Ne var ki kadim Hindistan’da emperyalizmin yol açtığı sorunları şartlar her ne olursa olsun yine emperyalizmin Balkanlaştırma sendromuna tutulmadan aşmaya çalışan insanlar da vardı. Mesela Hindular kanadından Gandi ve sonrasında Nehru bu öncü şahsiyetlerden idi. Bu dönemde İngiliz emperyalizmi için en önemli kriz merkezlerinden birisi olan Mevlana Ebul Kelam Azad da İslami cenahtan öne çıkan en önemli öncü isim oldu. Maalesef ki çağdaş İslami hareket ne fikri düzlemde ne de siyasi mücadele metodolojisi bağlamında Ebul Kelam Azad’ı yeterince işleyememiş, yiğidin hak ettiği değeri verememiştir.
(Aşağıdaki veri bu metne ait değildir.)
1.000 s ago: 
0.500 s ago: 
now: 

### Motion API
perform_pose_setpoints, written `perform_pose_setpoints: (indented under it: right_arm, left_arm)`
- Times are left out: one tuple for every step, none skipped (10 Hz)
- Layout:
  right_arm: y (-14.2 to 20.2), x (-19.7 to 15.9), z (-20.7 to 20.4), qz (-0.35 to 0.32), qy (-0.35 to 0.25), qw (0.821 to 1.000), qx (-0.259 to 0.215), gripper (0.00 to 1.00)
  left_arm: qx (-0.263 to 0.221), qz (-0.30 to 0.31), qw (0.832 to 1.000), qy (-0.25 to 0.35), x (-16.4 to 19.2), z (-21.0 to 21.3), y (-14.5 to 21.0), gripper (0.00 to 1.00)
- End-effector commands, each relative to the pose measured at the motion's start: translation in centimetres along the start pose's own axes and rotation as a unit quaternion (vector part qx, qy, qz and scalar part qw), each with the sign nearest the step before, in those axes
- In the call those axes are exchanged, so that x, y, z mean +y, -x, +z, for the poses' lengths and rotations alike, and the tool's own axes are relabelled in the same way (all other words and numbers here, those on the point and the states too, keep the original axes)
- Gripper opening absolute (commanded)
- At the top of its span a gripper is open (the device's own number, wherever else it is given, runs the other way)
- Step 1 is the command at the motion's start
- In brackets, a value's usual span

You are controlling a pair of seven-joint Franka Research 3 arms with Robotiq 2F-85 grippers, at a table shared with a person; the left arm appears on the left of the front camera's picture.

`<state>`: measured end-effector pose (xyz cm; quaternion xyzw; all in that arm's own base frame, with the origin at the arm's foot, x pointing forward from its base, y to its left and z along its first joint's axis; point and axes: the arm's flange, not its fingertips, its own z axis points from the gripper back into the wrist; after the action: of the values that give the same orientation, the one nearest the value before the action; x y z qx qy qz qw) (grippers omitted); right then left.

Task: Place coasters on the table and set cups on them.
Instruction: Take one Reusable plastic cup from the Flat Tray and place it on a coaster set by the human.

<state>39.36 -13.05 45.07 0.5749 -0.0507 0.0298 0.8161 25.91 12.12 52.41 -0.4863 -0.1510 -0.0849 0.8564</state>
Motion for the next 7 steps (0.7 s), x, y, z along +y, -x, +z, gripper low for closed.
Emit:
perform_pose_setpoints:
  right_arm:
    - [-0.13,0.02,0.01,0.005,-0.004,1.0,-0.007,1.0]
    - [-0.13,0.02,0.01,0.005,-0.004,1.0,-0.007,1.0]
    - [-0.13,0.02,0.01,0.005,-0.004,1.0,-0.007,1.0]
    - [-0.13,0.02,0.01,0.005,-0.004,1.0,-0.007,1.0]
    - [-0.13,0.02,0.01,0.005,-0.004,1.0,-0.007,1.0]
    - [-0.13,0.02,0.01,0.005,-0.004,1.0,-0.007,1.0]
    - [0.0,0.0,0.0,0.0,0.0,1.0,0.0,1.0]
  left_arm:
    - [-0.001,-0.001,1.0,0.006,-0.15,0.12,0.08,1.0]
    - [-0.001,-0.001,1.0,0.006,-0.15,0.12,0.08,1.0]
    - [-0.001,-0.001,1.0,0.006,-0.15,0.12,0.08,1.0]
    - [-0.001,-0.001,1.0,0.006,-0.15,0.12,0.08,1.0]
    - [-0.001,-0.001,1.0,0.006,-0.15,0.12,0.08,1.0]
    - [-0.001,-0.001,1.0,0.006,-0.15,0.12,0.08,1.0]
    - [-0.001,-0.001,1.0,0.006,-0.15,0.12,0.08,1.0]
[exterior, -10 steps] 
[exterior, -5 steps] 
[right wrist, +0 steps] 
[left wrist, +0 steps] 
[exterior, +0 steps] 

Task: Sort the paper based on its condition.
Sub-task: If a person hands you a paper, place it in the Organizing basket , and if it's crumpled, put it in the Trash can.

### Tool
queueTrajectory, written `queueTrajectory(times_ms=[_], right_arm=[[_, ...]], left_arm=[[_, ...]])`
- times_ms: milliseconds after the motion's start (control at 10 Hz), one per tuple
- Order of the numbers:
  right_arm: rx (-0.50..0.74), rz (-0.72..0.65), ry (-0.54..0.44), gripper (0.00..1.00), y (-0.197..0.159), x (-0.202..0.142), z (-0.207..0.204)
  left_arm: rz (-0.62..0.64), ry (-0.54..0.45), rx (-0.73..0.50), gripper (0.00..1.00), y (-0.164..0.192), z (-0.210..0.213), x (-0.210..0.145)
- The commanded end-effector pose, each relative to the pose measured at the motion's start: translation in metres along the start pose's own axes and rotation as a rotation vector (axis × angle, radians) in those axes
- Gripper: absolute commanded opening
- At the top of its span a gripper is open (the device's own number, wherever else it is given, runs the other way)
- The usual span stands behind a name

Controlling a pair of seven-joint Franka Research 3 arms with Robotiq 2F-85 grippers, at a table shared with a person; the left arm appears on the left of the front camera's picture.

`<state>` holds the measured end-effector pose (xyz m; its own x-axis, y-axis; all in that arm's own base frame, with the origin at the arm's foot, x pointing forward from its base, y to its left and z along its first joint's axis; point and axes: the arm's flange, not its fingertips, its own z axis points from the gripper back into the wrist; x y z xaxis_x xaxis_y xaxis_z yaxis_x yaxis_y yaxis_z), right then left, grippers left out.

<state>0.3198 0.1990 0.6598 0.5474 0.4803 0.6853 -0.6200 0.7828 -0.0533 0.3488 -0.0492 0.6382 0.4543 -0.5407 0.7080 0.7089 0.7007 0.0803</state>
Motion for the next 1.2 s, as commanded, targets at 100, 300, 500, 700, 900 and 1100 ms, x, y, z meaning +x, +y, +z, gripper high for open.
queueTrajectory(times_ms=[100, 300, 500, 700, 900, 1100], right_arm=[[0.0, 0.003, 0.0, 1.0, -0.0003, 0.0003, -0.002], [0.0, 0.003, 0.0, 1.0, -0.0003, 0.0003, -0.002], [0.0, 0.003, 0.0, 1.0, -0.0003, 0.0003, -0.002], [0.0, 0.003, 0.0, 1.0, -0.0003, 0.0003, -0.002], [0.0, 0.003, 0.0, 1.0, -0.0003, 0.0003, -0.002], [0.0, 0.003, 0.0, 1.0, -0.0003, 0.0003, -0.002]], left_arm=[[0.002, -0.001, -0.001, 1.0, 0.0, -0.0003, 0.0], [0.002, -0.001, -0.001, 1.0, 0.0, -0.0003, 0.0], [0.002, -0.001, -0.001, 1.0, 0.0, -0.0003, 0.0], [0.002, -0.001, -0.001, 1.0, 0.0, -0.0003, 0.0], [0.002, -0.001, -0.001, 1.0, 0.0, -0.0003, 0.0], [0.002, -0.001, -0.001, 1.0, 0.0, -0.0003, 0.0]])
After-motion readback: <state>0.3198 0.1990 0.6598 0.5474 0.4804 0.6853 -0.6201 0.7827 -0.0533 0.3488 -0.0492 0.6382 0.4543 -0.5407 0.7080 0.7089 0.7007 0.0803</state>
Kadim Hindistan’ın birliğini savunan ve öncelikli sorun olarak İngiliz emperyalizminin varlığını gören Gandi ve Mevlana Ebul Kelam Azad gibi şahsiyetlerin çabalarının dönemin konjonktürü içerisinde çok da karşılığı olmadı. Bölgesel ve küresel konjonktür ayrılık/bölünme stratejisini savunanların lehine idi. Ve bu durum bölgedeki vesayetini dolaylı yollardan muhafaza etmek isteyen İngiliz emperyalizminin arzuladığı yönde bir gelişmeydi. Sorunların karmaşıklaştığı, emperyalist işgal yetmiyormuş gibi bir de Hindu fanatizminin saldırılarının yol açtığı infial hali psikolojik olarak tepkisel-milliyetçi davranışı kışkırtıyor ve akl-ı selimi engelliyordu. Bu nedenle olsa gerektir ki İngiliz emperyalizmine karşı destansı bir siyasi savunmayla tarihe geçen Mevlana Ebul Kelam Azad’ın şartların ayrılık veya bağımsızlık kulvarına sürüklediği İkbal, Mevdudi vb. şahsiyetleri memnun etmeyen gelecek öngörüsü dönemin Pakistan Müslümanlarınca yeterince anlaşılamadı. Anlaşılamadığı gibi bu tutumun halen bugün de Türkiye ve dünya Müslümanları tarafından hak ettiği ölçüde muhasebesinin yapıldığını söylemek zor.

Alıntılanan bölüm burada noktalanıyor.